• WHAT IS REQUIRED
Somewhere below are a line with "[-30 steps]" and a later line with "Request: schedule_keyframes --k". Output exactly those lines and all lines between them.

• DATA TO PROCESS

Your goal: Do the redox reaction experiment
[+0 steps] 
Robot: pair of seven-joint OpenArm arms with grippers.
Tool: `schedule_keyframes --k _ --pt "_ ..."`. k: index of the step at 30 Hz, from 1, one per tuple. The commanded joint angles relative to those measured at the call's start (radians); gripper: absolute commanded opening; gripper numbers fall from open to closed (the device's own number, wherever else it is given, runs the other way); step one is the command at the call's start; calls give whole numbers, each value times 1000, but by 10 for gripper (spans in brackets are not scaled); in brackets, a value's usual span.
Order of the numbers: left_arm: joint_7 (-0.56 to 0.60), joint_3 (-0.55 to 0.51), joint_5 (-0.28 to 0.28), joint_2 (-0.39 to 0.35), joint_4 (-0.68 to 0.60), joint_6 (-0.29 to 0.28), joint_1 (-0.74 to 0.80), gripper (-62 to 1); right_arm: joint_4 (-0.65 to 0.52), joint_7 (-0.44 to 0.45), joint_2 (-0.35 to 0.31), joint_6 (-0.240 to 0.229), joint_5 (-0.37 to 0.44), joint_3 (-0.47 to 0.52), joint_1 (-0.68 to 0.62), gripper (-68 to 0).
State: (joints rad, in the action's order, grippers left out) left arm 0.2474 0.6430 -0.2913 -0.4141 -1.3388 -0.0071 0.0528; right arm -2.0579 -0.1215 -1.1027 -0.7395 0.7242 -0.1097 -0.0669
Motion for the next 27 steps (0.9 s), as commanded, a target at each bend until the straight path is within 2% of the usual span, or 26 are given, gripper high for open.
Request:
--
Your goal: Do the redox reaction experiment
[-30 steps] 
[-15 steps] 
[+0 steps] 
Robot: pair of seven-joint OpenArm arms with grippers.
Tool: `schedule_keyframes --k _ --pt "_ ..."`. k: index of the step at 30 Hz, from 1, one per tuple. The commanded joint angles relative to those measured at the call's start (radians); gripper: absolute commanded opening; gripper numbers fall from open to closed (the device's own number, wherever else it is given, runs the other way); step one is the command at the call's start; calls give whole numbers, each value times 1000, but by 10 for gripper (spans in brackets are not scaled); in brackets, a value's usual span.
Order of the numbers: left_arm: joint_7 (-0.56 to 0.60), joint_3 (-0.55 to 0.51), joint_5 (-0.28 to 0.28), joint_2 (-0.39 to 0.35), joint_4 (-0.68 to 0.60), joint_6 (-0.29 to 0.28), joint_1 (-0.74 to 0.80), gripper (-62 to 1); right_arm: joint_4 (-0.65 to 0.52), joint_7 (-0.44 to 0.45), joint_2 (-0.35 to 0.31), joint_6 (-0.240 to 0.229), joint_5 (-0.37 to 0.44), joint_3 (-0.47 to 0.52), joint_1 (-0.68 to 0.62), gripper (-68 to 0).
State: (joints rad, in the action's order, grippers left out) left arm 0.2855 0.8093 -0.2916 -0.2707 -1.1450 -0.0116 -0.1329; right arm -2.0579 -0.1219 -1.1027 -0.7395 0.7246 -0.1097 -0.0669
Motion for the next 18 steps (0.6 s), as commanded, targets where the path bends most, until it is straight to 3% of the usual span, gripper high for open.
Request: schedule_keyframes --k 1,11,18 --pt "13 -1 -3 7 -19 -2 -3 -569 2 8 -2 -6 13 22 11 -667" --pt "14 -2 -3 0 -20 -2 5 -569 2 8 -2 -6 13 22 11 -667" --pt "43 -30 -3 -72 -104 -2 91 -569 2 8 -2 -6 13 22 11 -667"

• WRITTEN ANSWER
[-30 steps] 
[-15 steps] 
[+0 steps] 
Robot: pair of seven-joint OpenArm arms with grippers.
Tool: `schedule_keyframes --k _ --pt "_ ..."`. k: index of the step at 30 Hz, from 1, one per tuple. The commanded joint angles relative to those measured at the call's start (radians); gripper: absolute commanded opening; gripper numbers fall from open to closed (the device's own number, wherever else it is given, runs the other way); step one is the command at the call's start; calls give whole numbers, each value times 1000, but by 10 for gripper (spans in brackets are not scaled); in brackets, a value's usual span.
Order of the numbers: left_arm: joint_7 (-0.56 to 0.60), joint_3 (-0.55 to 0.51), joint_5 (-0.28 to 0.28), joint_2 (-0.39 to 0.35), joint_4 (-0.68 to 0.60), joint_6 (-0.29 to 0.28), joint_1 (-0.74 to 0.80), gripper (-62 to 1); right_arm: joint_4 (-0.65 to 0.52), joint_7 (-0.44 to 0.45), joint_2 (-0.35 to 0.31), joint_6 (-0.240 to 0.229), joint_5 (-0.37 to 0.44), joint_3 (-0.47 to 0.52), joint_1 (-0.68 to 0.62), gripper (-68 to 0).
State: (joints rad, in the action's order, grippers left out) left arm 0.2855 0.8093 -0.2916 -0.2707 -1.1450 -0.0116 -0.1329; right arm -2.0579 -0.1219 -1.1027 -0.7395 0.7246 -0.1097 -0.0669
Motion for the next 18 steps (0.6 s), as commanded, targets where the path bends most, until it is straight to 3% of the usual span, gripper high for open.
Request: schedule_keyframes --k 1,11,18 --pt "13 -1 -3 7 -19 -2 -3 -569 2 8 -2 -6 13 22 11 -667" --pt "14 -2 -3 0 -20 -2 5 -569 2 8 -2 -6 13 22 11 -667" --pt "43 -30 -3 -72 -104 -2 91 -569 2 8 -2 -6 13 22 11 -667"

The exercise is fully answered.